Maria therefore is going to be homeless soon, and so Maria has convinced Nick to move out the flat with me so that they can find a place together. All of this without getting married, something that Maria’s catholic parents might be upset by. I quizzed Maria on the subject and she said, “Well I completely stopped talking to my cousin after she moved in with a guy, I branded her a harlot and did my best to get her cut out of my grandfathers will and out of my families affections. But now I’m doing it, it doesn’t seem so bad. I guess I needed to grow up a little.” Maria’s father was in the country last week but left before this new situation presented itself. Apparently he asked Maria her opinion on the matter of living with Nick before getting married and she replied, “Oh no of course not, I couldn’t possibly do something like that. We’d need to get married first, I’d insist on it.” This was only last week, Maria is certainly growing up fast.

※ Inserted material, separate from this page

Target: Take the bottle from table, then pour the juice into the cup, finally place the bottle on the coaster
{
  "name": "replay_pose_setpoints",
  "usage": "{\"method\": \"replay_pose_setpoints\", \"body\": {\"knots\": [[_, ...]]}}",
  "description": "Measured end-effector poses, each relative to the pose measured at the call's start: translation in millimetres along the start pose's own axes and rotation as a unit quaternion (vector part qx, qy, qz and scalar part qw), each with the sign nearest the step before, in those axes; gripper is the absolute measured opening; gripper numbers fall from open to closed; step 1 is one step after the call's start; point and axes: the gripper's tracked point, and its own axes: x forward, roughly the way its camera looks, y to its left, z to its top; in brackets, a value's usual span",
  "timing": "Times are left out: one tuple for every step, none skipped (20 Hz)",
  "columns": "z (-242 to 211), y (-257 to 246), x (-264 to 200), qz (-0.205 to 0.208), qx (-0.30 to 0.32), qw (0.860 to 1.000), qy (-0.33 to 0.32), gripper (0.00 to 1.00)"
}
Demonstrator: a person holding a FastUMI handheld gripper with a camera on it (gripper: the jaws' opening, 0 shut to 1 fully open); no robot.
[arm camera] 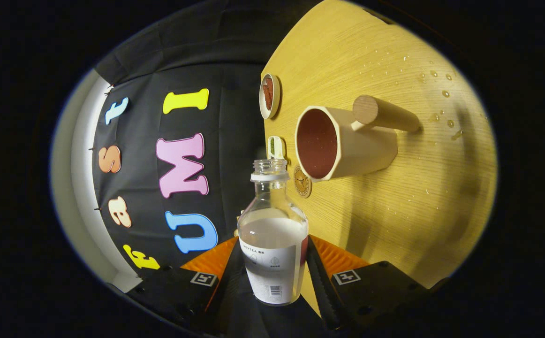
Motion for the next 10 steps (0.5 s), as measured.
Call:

So I’m to be left without a housemate, but before that Nick and Maria need to find a place to live. There is a gap between Maria moving out and Nick and Maria moving into a new place. In the interim I shall have the joy that is a new housemate. I’m helping her move in tomorrow.

It has taken precisely 51 weeks since Nick and Maria met for them to move in together, but still there is the returning question of how they met. How indeed? Well by use of a cunning trick I managed to get Nick to tell me the answer once and for all. It’s been bugging me for a long time, and so I finally resorted to the most extreme way round of asking him that I could think of. I wrote a play.

Yes I admit it, I wrote a play just so that I could find out how they started going out. It revolves, perhaps unsurprisingly, around three characters who share a flat. They are called Alex, Nick and Maria. Alex is upset that he doesn’t know how they met but is too ashamed to ask them because they’ve been going out for so long that it seems ridiculous that he doesn’t already know.

There is a lot of other stuff going on as well but you get the idea. Anyway, Nick always reads all the stuff that I write to cast a critical eye over it, which is very handy really. So I simply diverted his act of kindness towards my machiavellian ways.

They met through internet dating, which I guess is hardly surprising. But he hasn’t told his parents yet so don’t pass it on.

Mum, you just called me sweetheart

I’m a sensitive flower me. Or at least that’s what I think my mother meant when she used to call me “Petal”.

Actually my mother is trying very hard at the moment to stop herself from calling us by names like that because of the following incident which I will now relate.

My brother, whose name is Peter (Pete to the likes of you), had his girlfriend over at my mother’s house three or four months ago. And my mother absent mindedly called him “Pumpkin”. Debbie, being a kind hearted and generous soul, laughed her ass off.

About a month ago it was coming up to Halloween and Debbie, Pete and me were at my mothers house again. My family being American in origin were carving pumpkins. My brother was clearly upset when my mother brought out the first pumpkin and my mother noticed and asked him why he was looking so glum?

Apparently Debbie, who I’ll remind you is a kind and generous soul, told every single one of their friends that my mother had called him pumpkin. And now everywhere he goes he goes to the tune of “Peter Peter Pumpkin Eater etc.” (They don’t know the rest of the words so they do actually sing the “etc” part).

My mother was so embarrassed that she promised to never call him by a nickname again. In fact the conversation went something like this:

Mum: Oh I’m so sorry, I won’t ever call you by a nickname again, I’m sorry sweetheart.
Pete: Mum, you just called me sweetheart.
Debbie: [Couldn’t say anything because she’s laughing her ass off]
Me: Debbie, you know why she calls him Sweetheart? Because she makes it rhyme with Peteheart. [N.B. This is true she calls him “Sweety Pete” and “Sweetheart Peteheart”]
Mum: [Trying desperately to remember my name] Peter, Heather, Tammy stop that. Don’t say that.

So in the end I think I came off worst. Heather is the name of one of my mother’s sisters and Tammy is the name of my mother’s dog.